» What you need to do
Your answer should consist of the lines holding "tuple", copied from the material below.

» Listed records
━━━
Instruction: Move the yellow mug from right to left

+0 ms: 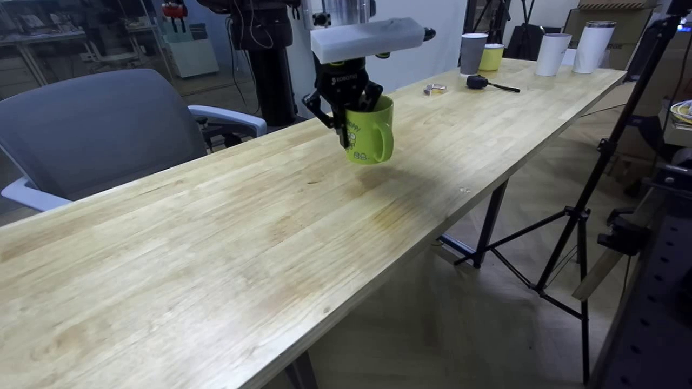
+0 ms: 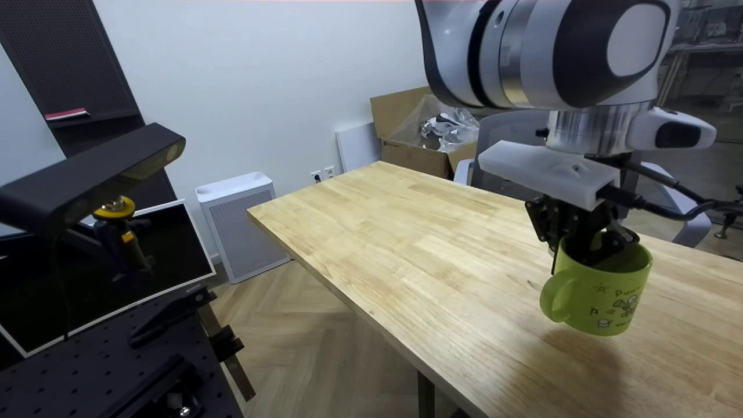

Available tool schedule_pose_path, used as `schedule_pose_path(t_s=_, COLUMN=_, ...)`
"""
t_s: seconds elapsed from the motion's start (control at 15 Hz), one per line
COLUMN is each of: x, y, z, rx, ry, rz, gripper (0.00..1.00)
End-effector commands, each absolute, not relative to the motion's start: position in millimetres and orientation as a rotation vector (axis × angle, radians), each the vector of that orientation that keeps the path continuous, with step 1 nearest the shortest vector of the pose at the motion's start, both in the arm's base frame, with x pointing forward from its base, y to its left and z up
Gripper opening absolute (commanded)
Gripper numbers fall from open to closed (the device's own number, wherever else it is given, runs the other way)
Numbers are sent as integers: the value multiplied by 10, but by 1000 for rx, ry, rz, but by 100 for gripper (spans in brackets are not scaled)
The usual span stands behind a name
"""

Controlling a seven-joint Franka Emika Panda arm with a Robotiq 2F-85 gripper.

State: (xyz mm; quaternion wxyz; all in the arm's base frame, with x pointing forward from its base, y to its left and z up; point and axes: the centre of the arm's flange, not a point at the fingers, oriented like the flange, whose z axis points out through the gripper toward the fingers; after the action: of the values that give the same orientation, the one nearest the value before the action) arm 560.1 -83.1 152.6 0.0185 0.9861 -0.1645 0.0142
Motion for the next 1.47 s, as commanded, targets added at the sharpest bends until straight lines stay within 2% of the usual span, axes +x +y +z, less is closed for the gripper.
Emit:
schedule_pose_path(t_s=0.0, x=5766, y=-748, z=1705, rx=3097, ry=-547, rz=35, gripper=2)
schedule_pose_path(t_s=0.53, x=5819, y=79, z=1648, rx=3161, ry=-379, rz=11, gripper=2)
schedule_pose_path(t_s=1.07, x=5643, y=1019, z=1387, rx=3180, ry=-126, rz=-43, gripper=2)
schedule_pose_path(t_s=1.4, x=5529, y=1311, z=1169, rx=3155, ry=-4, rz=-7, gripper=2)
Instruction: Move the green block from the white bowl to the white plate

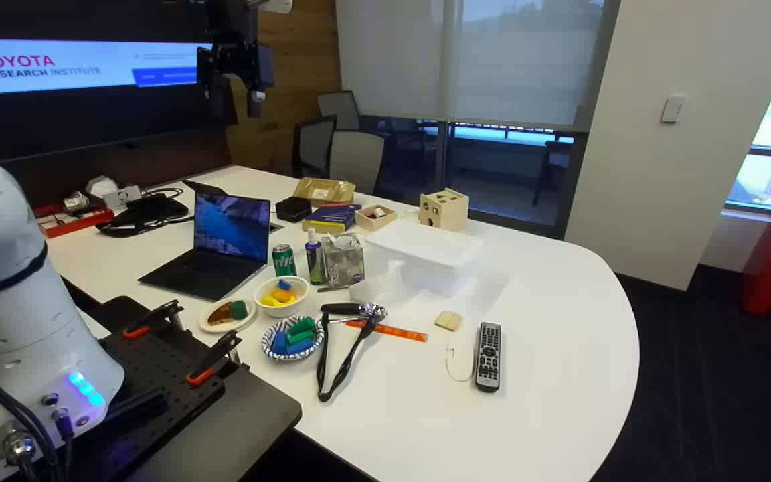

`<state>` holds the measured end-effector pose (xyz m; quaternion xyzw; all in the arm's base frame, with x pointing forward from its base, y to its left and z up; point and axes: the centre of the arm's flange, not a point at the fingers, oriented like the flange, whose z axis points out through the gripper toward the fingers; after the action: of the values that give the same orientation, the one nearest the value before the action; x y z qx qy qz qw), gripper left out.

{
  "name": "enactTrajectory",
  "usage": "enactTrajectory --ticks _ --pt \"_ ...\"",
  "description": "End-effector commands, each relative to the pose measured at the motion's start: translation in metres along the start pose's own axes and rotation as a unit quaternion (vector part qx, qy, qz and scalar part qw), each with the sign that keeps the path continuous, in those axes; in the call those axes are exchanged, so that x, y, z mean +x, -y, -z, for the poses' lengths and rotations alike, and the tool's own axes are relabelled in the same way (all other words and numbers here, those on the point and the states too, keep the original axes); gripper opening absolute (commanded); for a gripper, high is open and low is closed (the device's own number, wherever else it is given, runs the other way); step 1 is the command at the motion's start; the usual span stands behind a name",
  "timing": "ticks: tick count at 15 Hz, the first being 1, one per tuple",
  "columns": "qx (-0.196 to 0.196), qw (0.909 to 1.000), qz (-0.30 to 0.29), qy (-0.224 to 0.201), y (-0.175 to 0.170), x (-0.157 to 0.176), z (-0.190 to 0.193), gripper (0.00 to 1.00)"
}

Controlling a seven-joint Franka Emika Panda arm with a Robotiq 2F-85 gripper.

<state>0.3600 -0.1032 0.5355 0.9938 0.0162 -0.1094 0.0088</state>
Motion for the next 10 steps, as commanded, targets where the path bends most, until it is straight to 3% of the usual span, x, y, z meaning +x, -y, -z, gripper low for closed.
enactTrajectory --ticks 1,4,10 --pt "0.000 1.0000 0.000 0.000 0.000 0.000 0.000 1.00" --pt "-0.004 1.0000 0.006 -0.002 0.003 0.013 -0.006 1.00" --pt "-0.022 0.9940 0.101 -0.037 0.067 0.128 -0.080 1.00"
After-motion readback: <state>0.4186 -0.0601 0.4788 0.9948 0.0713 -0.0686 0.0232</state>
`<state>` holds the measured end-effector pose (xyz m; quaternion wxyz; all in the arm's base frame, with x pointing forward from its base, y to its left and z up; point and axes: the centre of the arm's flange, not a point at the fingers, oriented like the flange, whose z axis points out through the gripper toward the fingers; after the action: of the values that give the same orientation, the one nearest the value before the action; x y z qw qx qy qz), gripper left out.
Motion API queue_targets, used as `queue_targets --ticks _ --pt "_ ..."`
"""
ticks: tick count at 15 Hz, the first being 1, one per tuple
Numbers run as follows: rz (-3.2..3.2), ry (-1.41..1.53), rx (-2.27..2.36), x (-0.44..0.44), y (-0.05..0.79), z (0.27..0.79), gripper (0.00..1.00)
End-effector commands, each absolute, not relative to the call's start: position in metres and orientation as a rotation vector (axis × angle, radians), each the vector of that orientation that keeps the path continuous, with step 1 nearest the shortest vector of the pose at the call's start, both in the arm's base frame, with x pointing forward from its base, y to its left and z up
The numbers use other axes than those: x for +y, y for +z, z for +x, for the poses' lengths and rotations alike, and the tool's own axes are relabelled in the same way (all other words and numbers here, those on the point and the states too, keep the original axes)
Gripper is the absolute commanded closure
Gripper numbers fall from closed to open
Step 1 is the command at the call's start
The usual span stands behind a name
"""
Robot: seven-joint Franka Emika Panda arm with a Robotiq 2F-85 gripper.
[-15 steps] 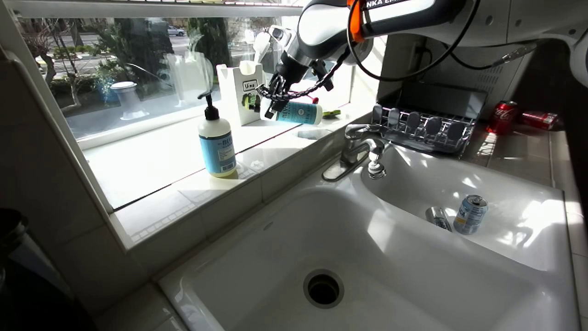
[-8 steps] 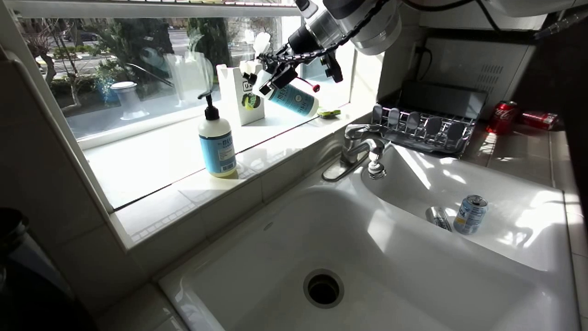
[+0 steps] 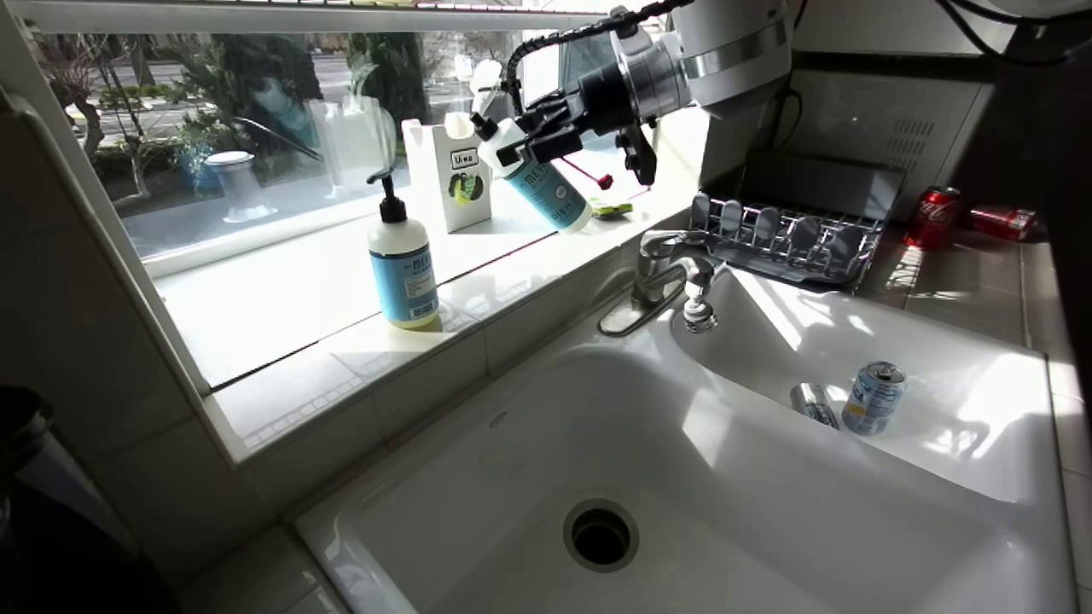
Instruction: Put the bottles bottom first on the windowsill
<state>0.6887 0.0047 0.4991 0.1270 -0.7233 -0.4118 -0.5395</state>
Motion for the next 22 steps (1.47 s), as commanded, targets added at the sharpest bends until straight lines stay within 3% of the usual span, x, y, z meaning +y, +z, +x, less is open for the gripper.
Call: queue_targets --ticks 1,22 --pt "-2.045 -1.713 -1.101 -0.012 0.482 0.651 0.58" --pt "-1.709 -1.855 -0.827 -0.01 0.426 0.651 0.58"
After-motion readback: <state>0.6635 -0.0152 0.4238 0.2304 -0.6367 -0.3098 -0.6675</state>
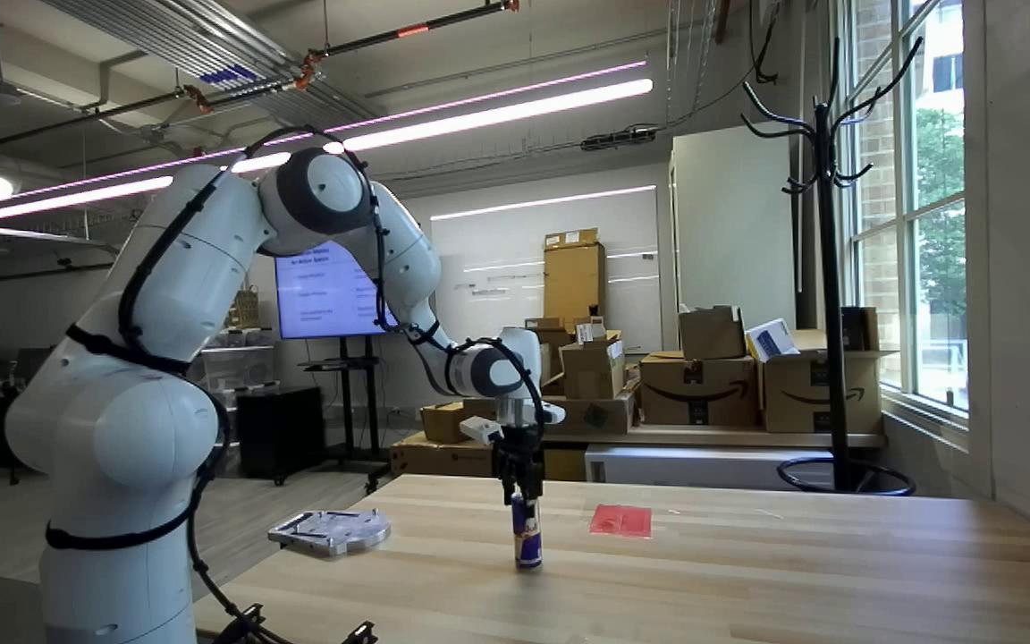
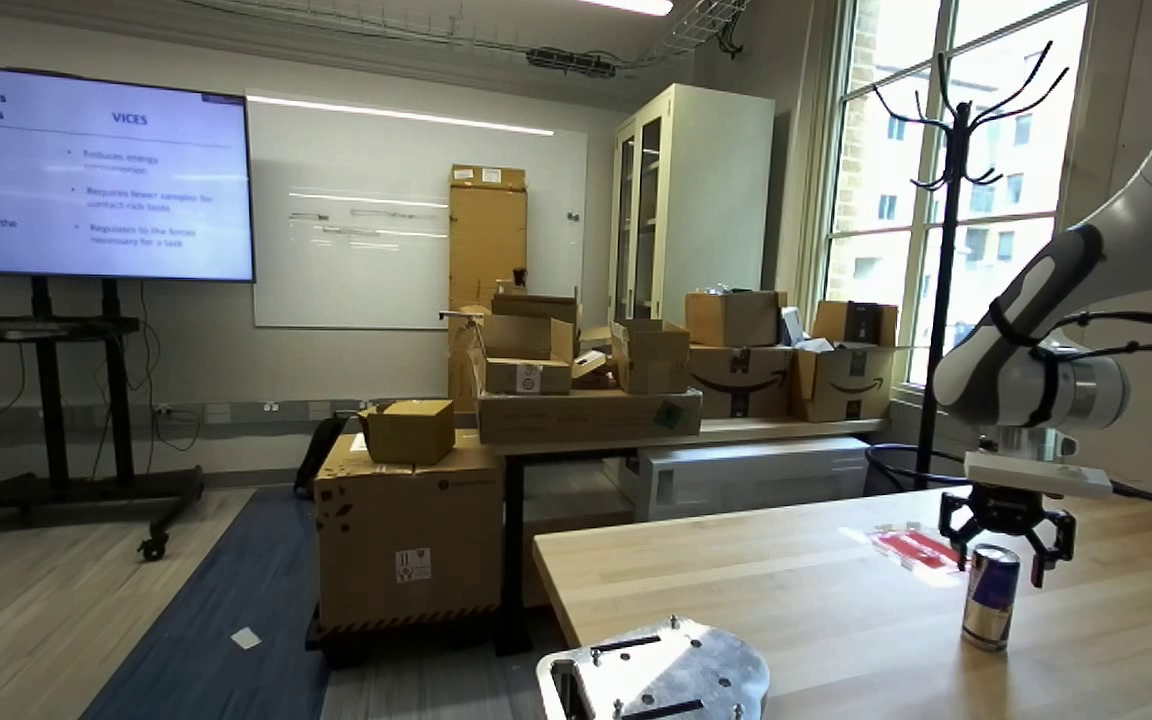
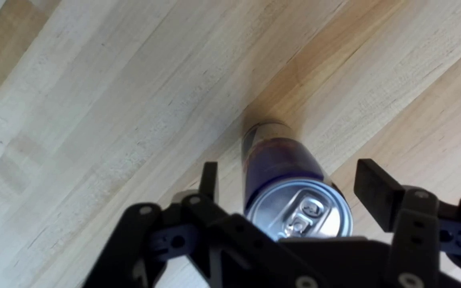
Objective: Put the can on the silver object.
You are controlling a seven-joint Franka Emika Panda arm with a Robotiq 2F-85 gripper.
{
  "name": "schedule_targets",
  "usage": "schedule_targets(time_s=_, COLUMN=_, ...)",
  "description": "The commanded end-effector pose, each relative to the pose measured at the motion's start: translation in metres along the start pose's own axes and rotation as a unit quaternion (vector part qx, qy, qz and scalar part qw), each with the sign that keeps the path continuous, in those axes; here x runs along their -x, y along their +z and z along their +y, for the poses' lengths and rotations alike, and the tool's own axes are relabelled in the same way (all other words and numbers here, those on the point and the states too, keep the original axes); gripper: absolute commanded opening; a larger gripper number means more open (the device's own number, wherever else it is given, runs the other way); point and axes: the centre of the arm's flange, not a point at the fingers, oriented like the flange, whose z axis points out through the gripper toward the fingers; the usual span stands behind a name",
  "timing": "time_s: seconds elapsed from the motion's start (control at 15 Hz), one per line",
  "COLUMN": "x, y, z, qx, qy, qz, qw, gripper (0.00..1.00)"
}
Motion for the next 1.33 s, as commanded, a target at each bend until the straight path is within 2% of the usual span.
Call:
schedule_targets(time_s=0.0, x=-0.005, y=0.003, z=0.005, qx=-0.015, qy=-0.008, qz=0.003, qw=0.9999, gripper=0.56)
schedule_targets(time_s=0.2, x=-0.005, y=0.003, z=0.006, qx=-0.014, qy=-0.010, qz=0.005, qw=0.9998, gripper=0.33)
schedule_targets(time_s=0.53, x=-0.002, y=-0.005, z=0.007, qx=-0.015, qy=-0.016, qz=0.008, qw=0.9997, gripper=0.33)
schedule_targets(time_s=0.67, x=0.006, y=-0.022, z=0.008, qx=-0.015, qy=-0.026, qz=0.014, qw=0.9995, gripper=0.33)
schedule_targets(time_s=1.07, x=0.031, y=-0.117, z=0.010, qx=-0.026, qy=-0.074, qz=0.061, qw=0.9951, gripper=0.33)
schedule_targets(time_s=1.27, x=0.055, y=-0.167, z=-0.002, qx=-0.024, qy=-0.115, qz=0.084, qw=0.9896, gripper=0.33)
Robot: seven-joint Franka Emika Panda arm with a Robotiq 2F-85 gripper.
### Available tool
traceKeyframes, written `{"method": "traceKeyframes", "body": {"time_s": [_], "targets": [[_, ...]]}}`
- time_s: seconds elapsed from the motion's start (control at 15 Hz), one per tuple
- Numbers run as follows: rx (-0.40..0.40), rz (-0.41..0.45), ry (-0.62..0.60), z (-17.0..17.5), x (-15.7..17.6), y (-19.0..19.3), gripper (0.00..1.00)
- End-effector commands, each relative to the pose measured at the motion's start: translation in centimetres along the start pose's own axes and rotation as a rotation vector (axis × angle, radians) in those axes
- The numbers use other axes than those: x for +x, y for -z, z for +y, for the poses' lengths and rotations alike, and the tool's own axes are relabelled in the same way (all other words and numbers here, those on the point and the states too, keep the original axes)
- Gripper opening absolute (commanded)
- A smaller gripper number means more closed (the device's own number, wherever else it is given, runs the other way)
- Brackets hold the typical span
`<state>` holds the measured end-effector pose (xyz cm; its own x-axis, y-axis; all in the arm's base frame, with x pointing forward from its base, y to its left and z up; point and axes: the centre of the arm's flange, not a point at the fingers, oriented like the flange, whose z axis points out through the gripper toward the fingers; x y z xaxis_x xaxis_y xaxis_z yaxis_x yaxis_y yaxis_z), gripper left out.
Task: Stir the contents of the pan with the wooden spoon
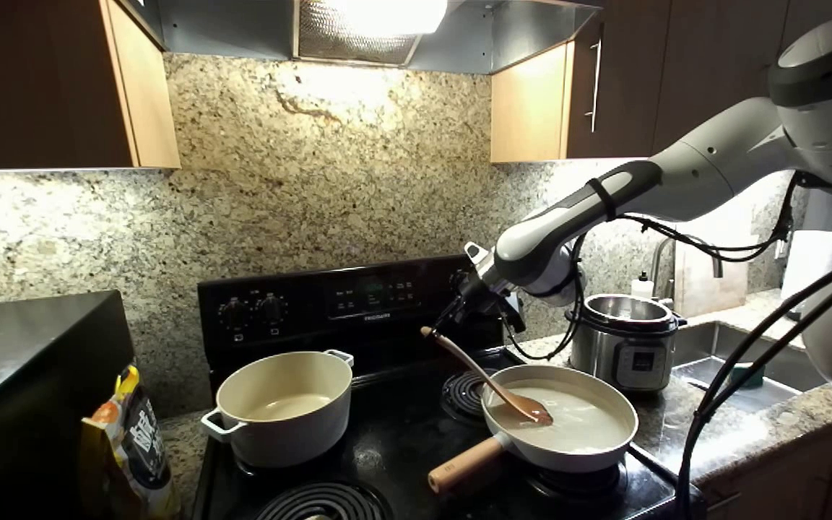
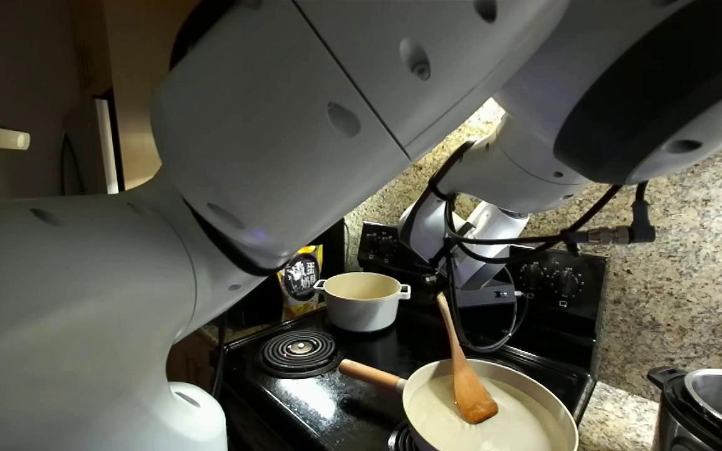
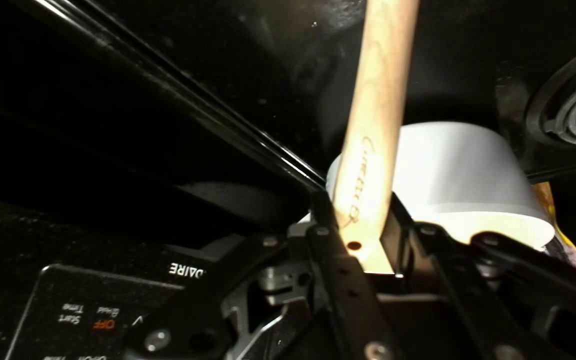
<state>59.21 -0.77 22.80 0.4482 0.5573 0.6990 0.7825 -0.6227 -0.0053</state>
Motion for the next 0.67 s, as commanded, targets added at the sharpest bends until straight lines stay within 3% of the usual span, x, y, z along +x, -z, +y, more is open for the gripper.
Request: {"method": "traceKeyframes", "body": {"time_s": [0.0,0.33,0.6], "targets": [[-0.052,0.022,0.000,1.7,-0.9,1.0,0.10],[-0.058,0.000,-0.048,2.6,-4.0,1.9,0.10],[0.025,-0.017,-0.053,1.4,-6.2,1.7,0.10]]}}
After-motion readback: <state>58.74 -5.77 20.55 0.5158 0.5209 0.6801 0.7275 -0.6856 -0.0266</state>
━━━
» Exercise answer
  "timing": "ticks: tick count at 15 Hz, the first being 1, one per tuple",
ticks: tick count at 15 Hz, the first being 1, one per tuple
- time_s: seconds elapsed from the motion's start (control at 15 Hz), one per tuple

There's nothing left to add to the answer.